While the study engaged directly with children, providing opportunities for them to participate in all regional consultations, describing both their experiences and their proposals for ending the abuse, the figures are, at best, estimates, because so much that happens in secret is kept in secret.

A medical article on child abuse was published in the June, 2007 edition of the Malta Medical Journal, written by pediatricians Dr. Simon Attard Montalto and Dr. Mariella Mangion. In it, they stated that the “worrying” increase in figures of child abuse cannot be explained away by improved medical diagnosis or increased awareness. The reasons given for the increasing numbers included,

“disintegration of social protective barriers, family fragmentation, increase in unwanted babies, pressures of parenting, daily stress, and crime—especially associated with illegal drug use.”

Efforts to determine a realistic estimate of the magnitude of the problem are increasingly complicated by estranged couples fabricating claims of abuse on their offspring by their ex-partner, thereby using the children as pawns in their battles.

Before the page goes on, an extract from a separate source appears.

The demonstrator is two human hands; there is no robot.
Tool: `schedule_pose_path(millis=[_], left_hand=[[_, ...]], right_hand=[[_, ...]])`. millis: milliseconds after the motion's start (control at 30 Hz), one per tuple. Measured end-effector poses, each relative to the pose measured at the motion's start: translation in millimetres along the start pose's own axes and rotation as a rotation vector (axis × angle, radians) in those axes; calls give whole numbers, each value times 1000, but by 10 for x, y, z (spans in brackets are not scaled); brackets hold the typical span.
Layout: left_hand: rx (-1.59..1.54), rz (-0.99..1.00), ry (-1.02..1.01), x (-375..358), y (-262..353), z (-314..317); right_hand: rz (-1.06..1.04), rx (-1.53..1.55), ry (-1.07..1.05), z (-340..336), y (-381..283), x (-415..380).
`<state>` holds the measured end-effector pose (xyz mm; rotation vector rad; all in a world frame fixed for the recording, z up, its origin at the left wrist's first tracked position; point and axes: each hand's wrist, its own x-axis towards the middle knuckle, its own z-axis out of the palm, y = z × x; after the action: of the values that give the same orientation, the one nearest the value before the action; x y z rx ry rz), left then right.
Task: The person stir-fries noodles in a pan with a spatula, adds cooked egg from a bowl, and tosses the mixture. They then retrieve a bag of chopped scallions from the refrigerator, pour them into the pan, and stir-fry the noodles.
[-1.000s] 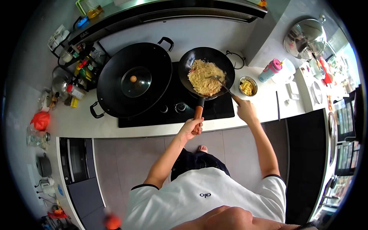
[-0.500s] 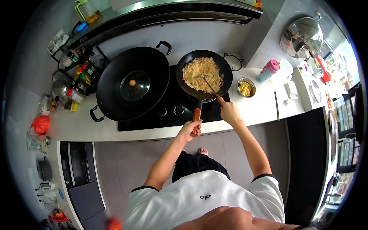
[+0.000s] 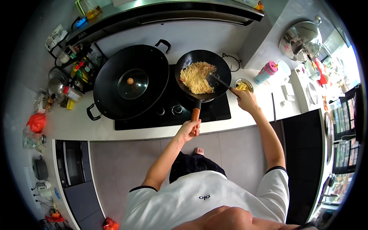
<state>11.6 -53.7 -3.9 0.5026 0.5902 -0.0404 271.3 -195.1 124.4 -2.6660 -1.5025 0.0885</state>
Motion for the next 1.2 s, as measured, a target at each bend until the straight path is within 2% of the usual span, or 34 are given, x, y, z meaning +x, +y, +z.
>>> schedule_pose_path(millis=[67, 100, 167, 200, 300, 333, 367, 433, 467, 567, 700, 867, 967, 1100, 1200], left_hand=[[2, -4, -4, 39, 7, -53], [-4, 2, -3, 21, 10, -48], [-13, 6, -5, -24, 18, -9], [-14, 3, -11, -15, 17, -13], [-14, 9, -21, 9, 13, -41], [-11, 13, -21, 15, 1, -42], [-7, 17, -17, 18, -4, -51], [-7, 14, -8, 6, -5, -33], [-7, 13, -1, 3, -9, -35], [-4, 22, 7, -1, 18, -15], [-12, 26, 11, -23, 3, -12], [18, 6, 36, -55, 57, 0], [23, 12, 24, -34, 50, -30], [9, -1, 14, -1, 38, -57], [23, 4, 11, -20, 46, -46]], right_hand=[[38, 92, -19, -109, -119, 24], [3, 187, 48, -233, -100, -39], [86, 372, -32, -417, 56, -97], [83, 328, 22, -452, 108, -120], [491, 649, -221, -540, 111, -18], [498, 859, -200, -373, 179, 45], [540, 916, -234, -216, 229, 114], [667, 976, -375, -88, 51, 189], [717, 1129, -496, -67, -11, 184], [685, 1482, -724, 317, 5, 208], [683, 1858, -663, 709, -171, 127], [591, 1807, -407, 433, -213, -216], [532, 1716, -354, 169, -151, -270], [494, 1463, -242, -228, -266, -320], [394, 1178, -205, -287, -214, -263]])
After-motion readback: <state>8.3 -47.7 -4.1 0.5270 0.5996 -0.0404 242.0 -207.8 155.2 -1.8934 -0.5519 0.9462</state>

We have to kick it up a few notches for our kids. All of the above reasons are based on some form of individual selfishness, bad choices and immaturity. These numbers could come down with each person making the individual choice in the quiet of his or her own home, to grow up and live differently. That’s not a statement of judgement. It’s a statement of recognition that little ones around the world can be protected from a lifetime of pain if we just reach out to help ease the stresses of others rather than always reaching inward to look after ourselves.